● **EXERCISE REQUIREMENTS**:
Output only the lines below that start at the line containing "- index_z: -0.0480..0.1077" and end at the line containing "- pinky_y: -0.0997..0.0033", with both ends kept.

____________

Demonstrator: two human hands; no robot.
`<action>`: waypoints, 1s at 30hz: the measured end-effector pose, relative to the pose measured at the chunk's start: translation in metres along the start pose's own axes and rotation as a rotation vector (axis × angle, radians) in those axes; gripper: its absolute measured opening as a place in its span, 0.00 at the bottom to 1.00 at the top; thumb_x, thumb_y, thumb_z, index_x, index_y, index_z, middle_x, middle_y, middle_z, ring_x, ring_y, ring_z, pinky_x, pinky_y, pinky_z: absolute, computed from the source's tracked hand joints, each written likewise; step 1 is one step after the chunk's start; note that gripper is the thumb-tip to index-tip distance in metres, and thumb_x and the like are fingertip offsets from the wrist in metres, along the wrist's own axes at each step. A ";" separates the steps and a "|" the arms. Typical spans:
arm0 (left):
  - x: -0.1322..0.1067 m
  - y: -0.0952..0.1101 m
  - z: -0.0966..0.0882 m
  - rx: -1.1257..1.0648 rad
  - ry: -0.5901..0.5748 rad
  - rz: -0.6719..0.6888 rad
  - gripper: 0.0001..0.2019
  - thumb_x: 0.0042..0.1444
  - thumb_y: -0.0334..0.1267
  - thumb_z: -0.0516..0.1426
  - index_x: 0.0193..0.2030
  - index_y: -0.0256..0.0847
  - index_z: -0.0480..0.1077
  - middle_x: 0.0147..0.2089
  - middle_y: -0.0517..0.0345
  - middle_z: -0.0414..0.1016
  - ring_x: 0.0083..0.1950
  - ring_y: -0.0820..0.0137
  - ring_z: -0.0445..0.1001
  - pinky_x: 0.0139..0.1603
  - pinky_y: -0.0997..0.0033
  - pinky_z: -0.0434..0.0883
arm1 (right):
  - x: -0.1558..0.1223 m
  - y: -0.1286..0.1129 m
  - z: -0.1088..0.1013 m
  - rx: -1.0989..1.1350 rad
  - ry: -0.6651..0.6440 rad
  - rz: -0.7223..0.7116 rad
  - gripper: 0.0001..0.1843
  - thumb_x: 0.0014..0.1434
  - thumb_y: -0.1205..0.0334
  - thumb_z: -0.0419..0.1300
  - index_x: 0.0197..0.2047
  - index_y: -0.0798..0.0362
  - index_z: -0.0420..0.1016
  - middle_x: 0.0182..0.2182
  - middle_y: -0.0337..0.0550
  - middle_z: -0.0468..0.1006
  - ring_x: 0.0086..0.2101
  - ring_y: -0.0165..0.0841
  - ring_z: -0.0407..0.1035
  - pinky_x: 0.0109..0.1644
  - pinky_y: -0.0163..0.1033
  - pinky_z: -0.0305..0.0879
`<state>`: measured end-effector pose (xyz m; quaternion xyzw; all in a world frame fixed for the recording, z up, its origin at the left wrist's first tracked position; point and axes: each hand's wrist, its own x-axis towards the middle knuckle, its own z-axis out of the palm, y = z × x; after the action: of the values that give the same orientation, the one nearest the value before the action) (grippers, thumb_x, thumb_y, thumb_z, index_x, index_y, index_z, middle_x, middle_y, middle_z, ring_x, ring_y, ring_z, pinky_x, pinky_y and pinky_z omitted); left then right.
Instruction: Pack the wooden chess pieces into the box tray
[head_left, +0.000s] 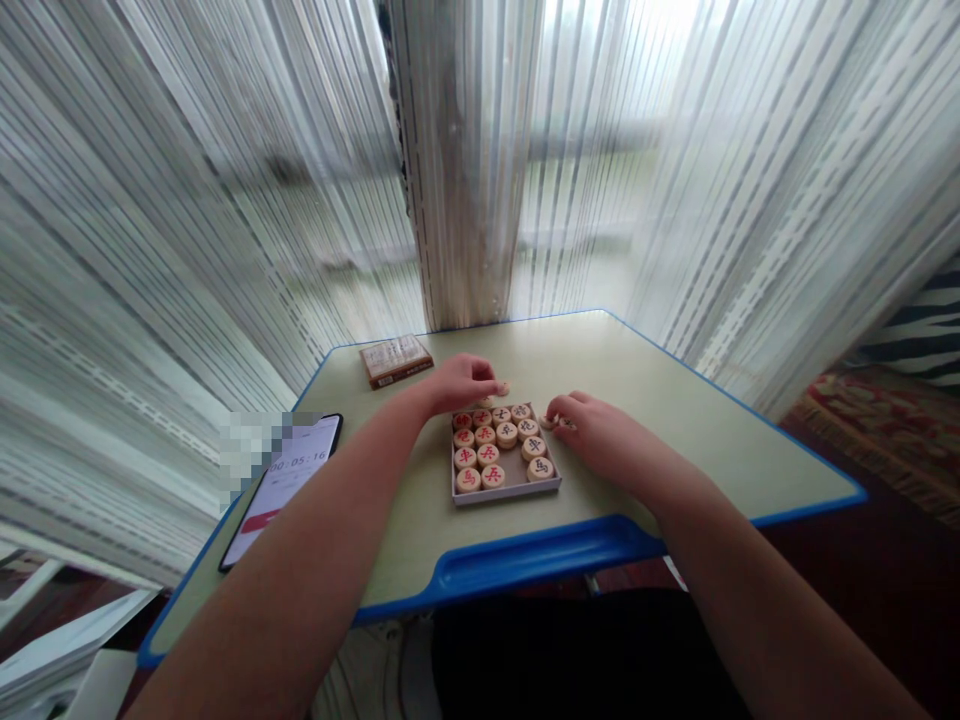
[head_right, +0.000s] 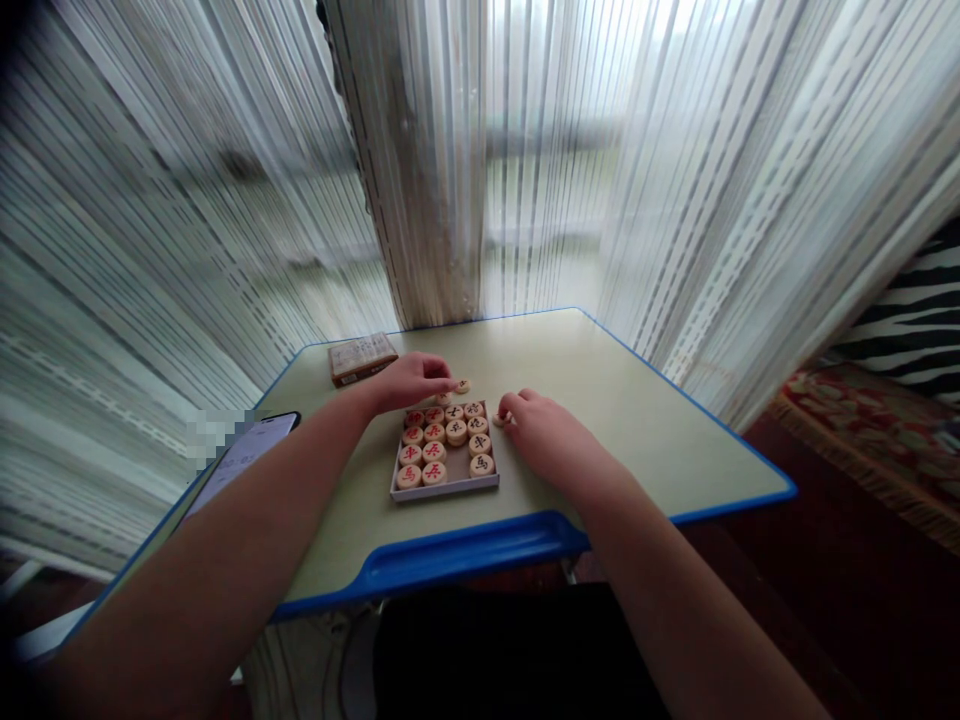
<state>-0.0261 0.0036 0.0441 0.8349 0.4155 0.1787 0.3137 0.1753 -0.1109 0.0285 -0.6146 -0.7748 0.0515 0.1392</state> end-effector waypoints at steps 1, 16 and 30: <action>0.000 0.001 0.000 0.004 0.027 0.004 0.17 0.43 0.50 0.58 0.28 0.35 0.69 0.27 0.58 0.70 0.29 0.73 0.64 0.30 0.73 0.60 | 0.000 0.000 0.000 -0.007 0.006 0.007 0.12 0.59 0.66 0.50 0.43 0.52 0.71 0.40 0.46 0.73 0.37 0.35 0.69 0.40 0.36 0.59; 0.002 0.000 0.002 0.027 0.131 0.015 0.12 0.45 0.43 0.56 0.27 0.34 0.69 0.24 0.60 0.69 0.27 0.74 0.63 0.28 0.73 0.59 | 0.001 -0.004 0.000 -0.074 -0.042 0.037 0.17 0.62 0.61 0.46 0.49 0.48 0.72 0.40 0.48 0.72 0.39 0.38 0.69 0.41 0.38 0.59; 0.000 0.006 0.005 -0.095 0.067 0.035 0.11 0.45 0.42 0.59 0.27 0.33 0.70 0.22 0.62 0.67 0.24 0.77 0.62 0.26 0.75 0.59 | 0.001 -0.007 -0.004 0.136 0.268 0.019 0.08 0.54 0.65 0.57 0.39 0.54 0.72 0.38 0.46 0.74 0.34 0.33 0.70 0.39 0.37 0.63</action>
<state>-0.0198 -0.0013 0.0445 0.8197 0.4022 0.2314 0.3358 0.1696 -0.1125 0.0346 -0.6125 -0.7380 0.0227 0.2823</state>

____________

● **EXERCISE RESPONSE**:
  - index_z: -0.0480..0.1077
  - middle_x: 0.0147..0.2089
  - middle_y: -0.0517..0.0345
  - middle_z: -0.0414..0.1016
  - ring_x: 0.0083..0.1950
  - ring_y: -0.0820..0.0137
  - ring_z: -0.0445..0.1001
  - pinky_x: 0.0139..0.1603
  - pinky_y: -0.0997..0.0033

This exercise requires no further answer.